Mail Coach and Train.
When railways were in their infancy part of the journey of a mail was sometimes performed by coach and part by train. At the point where the railway began the coach was placed on a truck, which was coupled to the train.
To put the matter briefly, the rate for a single inland letter in 1837 was 4d. for 15 miles, 6d. for 30 miles, 7d. for 50 miles, and so on up to 1s. for each additional hundred miles: in certain places only was there a local penny post, and in London there were twopenny and threepenny posts. Each person in the United Kingdom received on an average only five posted packets a year. This was the year when the change from mail coach to mail train was most marked. A mail was conveyed from London to Liverpool and Manchester in 16½ hours: the secret of the speed was that the mail was carried by coach from London to Birmingham, and there put on the railway which was open to Liverpool and Manchester. The last of the mail coaches, that from Norwich and Newmarket, arrived in London on the 6th January 1846.
The Reform Bill had been passed, a reforming Government was in power, and measures of social amelioration were being discussed in all quarters. Trade and commerce were making strides, the habit of travel was growing with the people, and the need for simpler and easier methods of communicating with one another was urgent. There was a grand opportunity for a postal reformer. And the need of the time brought forth the man.
There had been postal reformers before Rowland Hill. First of all in time and distinction was Witherings, who lived in the middle of the seventeenth century. He became Master of the Posts in 1637, and he introduced a far-reaching system of postal rates, which before had been extremely casual and excessive. He made the Post Office a paying concern. He created the Post Office as we know it to-day. Then there was Dockwra, who established a penny post for the London district which existed 120 years. Only in the price had this reform any relation to Sir Rowland Hill's scheme, which was based on the idea that a uniform charge should cover any distance travelled. Dockwra's system was of course limited to short distances. Another great name in Post Office history is Ralph Allen, the Postmaster of Bath in 1719, who organised a system of cross posts all over the country. And in the first chapter I mentioned the achievements of Palmer, who established the mail-coach service.
Rowland Hill was born in 1795 at Kidderminster, and he began life as a schoolmaster. Very early he showed great talents as an organiser: his bent was towards mathematics, and he became secretary of Gibbon Wakefield's scheme for colonising South Australia. In this capacity his attention was specially directed to the abuses of our postal system. He approached the study of the system as an outsider: indeed until after his reform had been carried he had not been inside the walls of the General Post Office. He collected statistics, and it was the discovery that the length of a letter's journey made no appreciable difference to the cost of that journey which led him to think of uniformity of rates. He showed, for instance, that the cost of the mail-coach service for one journey between London and Edinburgh was about £5 a day. He then worked out the average load of the mail at six hundredweight, the cost of each hundredweight being therefore 16s. 8d. Taking the average weight of a letter at a quarter of an ounce, the cost of carriage over the 400 miles was 1/36 part of a penny. Yet the actual postal charge was 1s. 3½d.
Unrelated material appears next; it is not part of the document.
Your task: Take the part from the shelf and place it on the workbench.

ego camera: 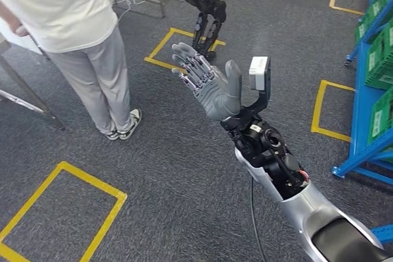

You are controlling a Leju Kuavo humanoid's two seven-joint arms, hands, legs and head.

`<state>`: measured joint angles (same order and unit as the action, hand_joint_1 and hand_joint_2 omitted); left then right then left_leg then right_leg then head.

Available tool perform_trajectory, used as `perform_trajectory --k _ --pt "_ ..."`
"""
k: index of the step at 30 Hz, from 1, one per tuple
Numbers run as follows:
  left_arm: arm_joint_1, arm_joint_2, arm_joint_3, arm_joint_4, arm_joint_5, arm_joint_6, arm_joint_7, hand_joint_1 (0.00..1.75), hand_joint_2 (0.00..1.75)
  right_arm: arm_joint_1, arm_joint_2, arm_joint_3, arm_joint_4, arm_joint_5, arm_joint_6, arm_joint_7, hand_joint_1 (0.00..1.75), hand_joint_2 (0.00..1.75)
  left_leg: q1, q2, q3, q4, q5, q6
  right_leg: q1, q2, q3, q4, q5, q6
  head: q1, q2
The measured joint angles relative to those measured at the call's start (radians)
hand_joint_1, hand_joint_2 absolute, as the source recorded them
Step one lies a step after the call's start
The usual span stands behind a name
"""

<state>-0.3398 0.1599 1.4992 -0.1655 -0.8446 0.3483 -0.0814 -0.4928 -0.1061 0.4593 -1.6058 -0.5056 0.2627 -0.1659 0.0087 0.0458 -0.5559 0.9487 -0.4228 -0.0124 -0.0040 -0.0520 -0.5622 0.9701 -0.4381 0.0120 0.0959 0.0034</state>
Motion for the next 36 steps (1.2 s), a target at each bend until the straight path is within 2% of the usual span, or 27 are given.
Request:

From the first the plan of Rowland Hill gained the support of the people, but he had to face a long and bitter opposition from the official chiefs of the Post Office and from the vested interests which were threatened by his action. Lord Lichfield, the Postmaster-General at the time, said, as an argument against the idea, that the mails would have to carry twelve times as much in weight as before, and therefore the cost would be twelve times the amount they paid. “The walls of the Post Office,” he exclaimed, “would burst, the whole area in which the building stands would not be large enough to receive the clerks and letters.” Increase of business would mean a loss, not a gain, and Lord Lichfield had not the optimism of the old Irishwoman who, when endeavouring to sell her fowls, exclaimed, “I lose on every fowl I sell, but thank the Lord I sell a lot.”